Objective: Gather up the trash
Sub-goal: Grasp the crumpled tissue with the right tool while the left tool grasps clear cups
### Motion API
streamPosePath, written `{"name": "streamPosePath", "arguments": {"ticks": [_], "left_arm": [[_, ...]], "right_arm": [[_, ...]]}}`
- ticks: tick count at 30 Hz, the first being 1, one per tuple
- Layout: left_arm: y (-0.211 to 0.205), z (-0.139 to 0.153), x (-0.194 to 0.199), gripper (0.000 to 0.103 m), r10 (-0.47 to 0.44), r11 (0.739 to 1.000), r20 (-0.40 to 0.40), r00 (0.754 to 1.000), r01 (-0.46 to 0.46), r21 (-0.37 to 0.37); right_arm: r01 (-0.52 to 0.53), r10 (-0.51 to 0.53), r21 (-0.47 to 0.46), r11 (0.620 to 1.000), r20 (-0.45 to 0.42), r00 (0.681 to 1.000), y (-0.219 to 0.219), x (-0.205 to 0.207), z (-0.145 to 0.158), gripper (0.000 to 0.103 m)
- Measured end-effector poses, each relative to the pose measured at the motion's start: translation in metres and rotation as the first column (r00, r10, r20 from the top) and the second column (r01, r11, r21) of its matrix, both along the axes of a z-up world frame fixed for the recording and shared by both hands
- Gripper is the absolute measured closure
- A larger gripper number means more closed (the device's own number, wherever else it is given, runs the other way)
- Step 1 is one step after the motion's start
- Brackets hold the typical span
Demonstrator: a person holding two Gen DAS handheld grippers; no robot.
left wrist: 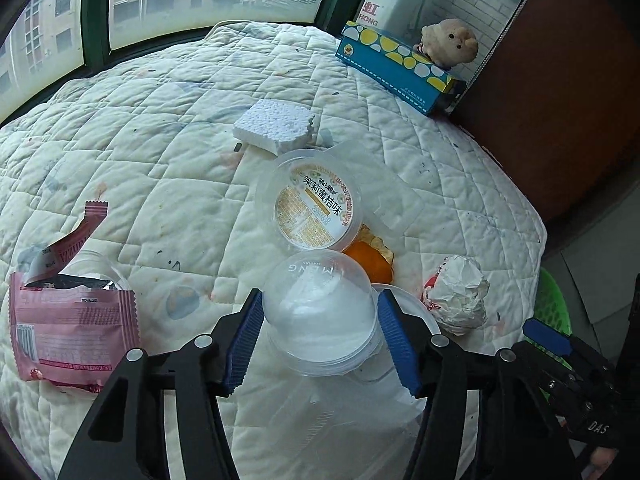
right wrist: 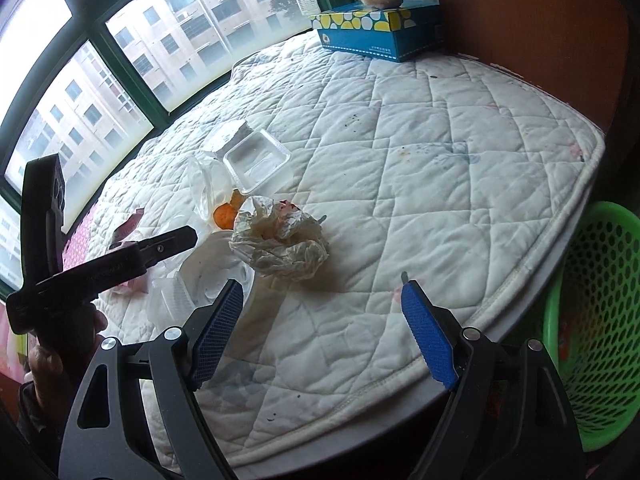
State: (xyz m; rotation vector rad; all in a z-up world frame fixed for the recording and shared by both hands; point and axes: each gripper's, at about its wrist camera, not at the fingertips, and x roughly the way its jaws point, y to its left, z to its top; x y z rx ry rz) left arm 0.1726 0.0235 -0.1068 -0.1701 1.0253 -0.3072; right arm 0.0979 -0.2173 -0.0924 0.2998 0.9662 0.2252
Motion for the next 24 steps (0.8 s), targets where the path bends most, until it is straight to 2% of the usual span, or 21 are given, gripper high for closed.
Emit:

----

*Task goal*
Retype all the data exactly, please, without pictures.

*Response to this task*
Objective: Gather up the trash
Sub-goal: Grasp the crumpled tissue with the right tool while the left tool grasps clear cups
### Motion API
streamPosePath, written `{"name": "streamPosePath", "arguments": {"ticks": [_], "left_arm": [[_, ...]], "right_arm": [[_, ...]]}}`
- ticks: tick count at 30 Hz, the first being 1, one per tuple
- Layout: left_arm: y (-0.211 to 0.205), z (-0.139 to 0.153), x (-0.194 to 0.199), gripper (0.000 to 0.103 m), r10 (-0.47 to 0.44), r11 (0.739 to 1.000), r20 (-0.40 to 0.40), r00 (0.754 to 1.000), r01 (-0.46 to 0.46), r21 (-0.37 to 0.37); right_arm: r01 (-0.52 to 0.53), r10 (-0.51 to 0.53), r21 (-0.47 to 0.46), r11 (0.620 to 1.000), r20 (-0.45 to 0.42), r00 (0.681 to 1.000), y (-0.219 to 0.219), x (-0.205 to 0.207), z (-0.145 to 0.158), gripper (0.000 to 0.103 m)
- Measured end-effector poses, each relative to the pose measured at the motion's start: translation in metres and rotation as the first column (r00, r10, r20 from the top) and the second column (r01, r11, r21) of its matrix, both along the axes of a z-up world frame fixed for the recording and shared by both hands
- Gripper is the absolute measured closure
- A larger gripper number means more closed (the device's own number, wherever else it is given, runs the other way)
- Step 1 is one step after the motion's start
- Brackets hold the typical span
Demonstrator: a person holding two Gen DAS handheld grippers; no robot.
left wrist: 
right wrist: 
State: (xyz m; rotation vector rad; all in a z-up world frame fixed for the recording and shared by both hands; point and axes: each gripper's, at about its wrist camera, not at the fingertips, and x roughly the way its jaws point, y to its left, z to its top; x y z rx ry rz) left arm 0.1726 0.0235 -0.1068 -0.1701 1.0253 -0.3072; right arm 0.0979 -0.2173 -0.0924 0.2998 0.9662 0.2252
Motion for the next 24 steps (0.8 s), targets where the path bends most, until it is straight to 2% of the usual span, or 21 are given, gripper high for closed.
Emit:

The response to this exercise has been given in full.